Joanna Odrowaz-Sypniewska (Warsaw): Negotiating boundaries

In my talk I’m going to argue – against Cappelen (2018) – that semantic externalism is compatible with metalinguistic negotiation as witnessed by natural kind terms and vague predicates. Even Putnamian externalist semantics has to admit – due e.g. to the qua problem and open-texture – that we have some saying about the extensions of natural kind terms. And when we focus on vague terms it is simply a fact that people’s disagreements have an effect on their extensions. The only theory of vagueness that makes metalinguistic negotiations over vague boundaries impossible is externalist epistemicism of Williamson’s style. However, there is no reason why externalist semantic theories of vagueness couldn’t allow metalinguistic negotiation. 

It is a separate issue how often we engage in negotiations that are primarily metalinguistic.

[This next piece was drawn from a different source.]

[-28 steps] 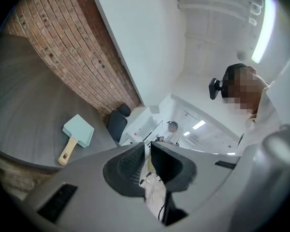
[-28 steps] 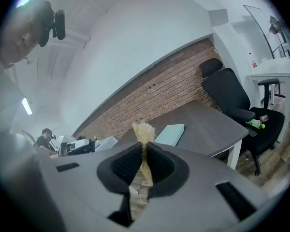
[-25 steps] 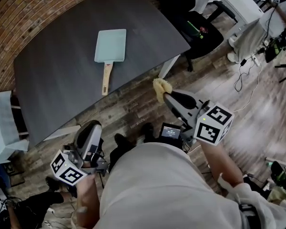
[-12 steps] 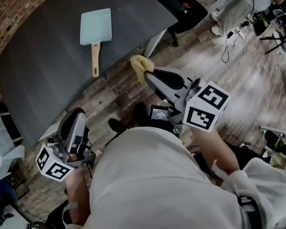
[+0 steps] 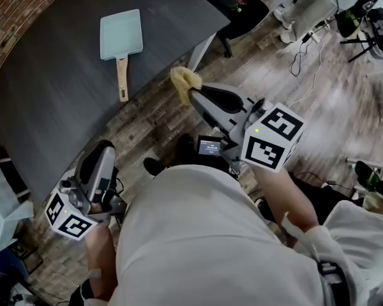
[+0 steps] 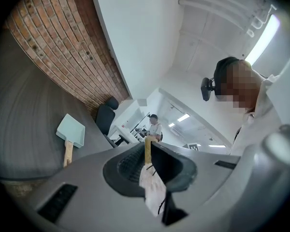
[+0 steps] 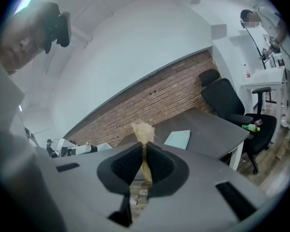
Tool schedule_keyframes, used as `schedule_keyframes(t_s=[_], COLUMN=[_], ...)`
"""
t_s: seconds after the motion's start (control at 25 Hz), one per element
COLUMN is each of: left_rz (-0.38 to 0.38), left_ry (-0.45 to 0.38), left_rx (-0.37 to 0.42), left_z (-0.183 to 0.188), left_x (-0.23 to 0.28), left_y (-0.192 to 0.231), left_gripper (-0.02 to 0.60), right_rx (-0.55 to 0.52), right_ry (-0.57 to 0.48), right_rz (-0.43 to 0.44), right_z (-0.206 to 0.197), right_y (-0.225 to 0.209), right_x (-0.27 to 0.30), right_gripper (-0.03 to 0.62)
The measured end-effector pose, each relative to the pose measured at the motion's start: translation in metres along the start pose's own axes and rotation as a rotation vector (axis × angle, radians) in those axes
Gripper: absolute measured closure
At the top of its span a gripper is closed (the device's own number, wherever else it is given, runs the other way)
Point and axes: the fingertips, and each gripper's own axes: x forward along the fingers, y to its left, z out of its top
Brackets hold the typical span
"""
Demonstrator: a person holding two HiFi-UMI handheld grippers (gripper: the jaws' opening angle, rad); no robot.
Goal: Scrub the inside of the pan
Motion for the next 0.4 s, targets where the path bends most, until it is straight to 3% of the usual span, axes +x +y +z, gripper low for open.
schedule_keyframes(t_s=[0.4], left_rz=[-0.019], left_ry=[-0.006], left_rx=[-0.009], left_z=[-0.0006], left_x=[0.0035], left_y=[-0.0014], left_gripper=[0.534], right_rx=[-0.013], right_ry=[0.006], right_rz=[-0.003], right_z=[-0.001], right_y=[-0.0003], right_x=[0.0059], right_gripper=[0.559])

Plunkett and Sundell regard exchanges like “Philip is tall”/ “Philip is not tall” as metalinguistic and add that such negotiations “can be a way of arguing about object-level issues” (2021: 148). I’d like to suggest a different solution. Namely, we should grant people their folk-linguistic intuitions and agree that they are debating object-level issues directly. We should reverse Plunkett and Sundell’s picture and claim that such debates are primarily object-language and only secondarily metalinguistic. This view allows such debates to be canonical and preserves the intuitive assumption that the contents of the interlocutors’ utterances are contradictory. In order to explain why such disagreements can be faultless I argue that borderline utterances should have a weaker illocutionary force than a full-blooded assertion.

 

Erich Rast (NOVA): Discussing Word Meaning: The Question of Internalism vs. Externalism

In this talk, I go through some of the standard arguments for and against semantic externalism and argue that (i) explicit metalinguistic disputes illustrate that speakers often discuss different definitions of words, and (ii) that an indexical externalist metasemantics has conceptual problems with explaining productive word composition processes without violating some of Quine’s theses about ontological relativity. In contrast, internalist lexical meaning fares better with metalinguistic disputes and word composition. However, it can be shown that it is not truth-conditionally relevant for the truth conditions of an utterance as a whole unless it becomes “at issue.” It instead tracks world-level beliefs and similar attitudes speakers commonly hold within a speaker community at a time. From the perspective of sentence-level truth-conditional semantics, it may thus not be considered meaning at all. I argue that this type of meaning is nevertheless indispensable for doing lexical semantics and explaining metalinguistic disputes. 

 

Mark Richard (Harvard): Conceptual engineering: Be careful what you wish for

Herman Cappelen argues that ‘conceptual engineering is about the world…the result of conceptual engineering … [is] an object-level change: we’re changing what gender, freedom, salad, marriage, etc. are.’ Hilary Putnam once somewhat notoriously argued that ‘ “Objects” do not exist independently of conceptual schemes’; it’s clear that he would have extended this claim to kinds, both natural and social.

Cappelen tells us that his view is ‘metaphysically lightweight’ and not a sort of idealism; Putnam told us that his pragmatic realism wasn’t a kind of relativism and was consistent with the idea that there are objective truths. In this talk I look at relations between Putnam’s pragmatic realism and the idea that in engineering our concepts we are changing the world. My primary interests are whether these views do involve a (problematic) sort of idealism, and whether, if we take the idea of conceptual engineering to heart, we should endorse one (or both) of them.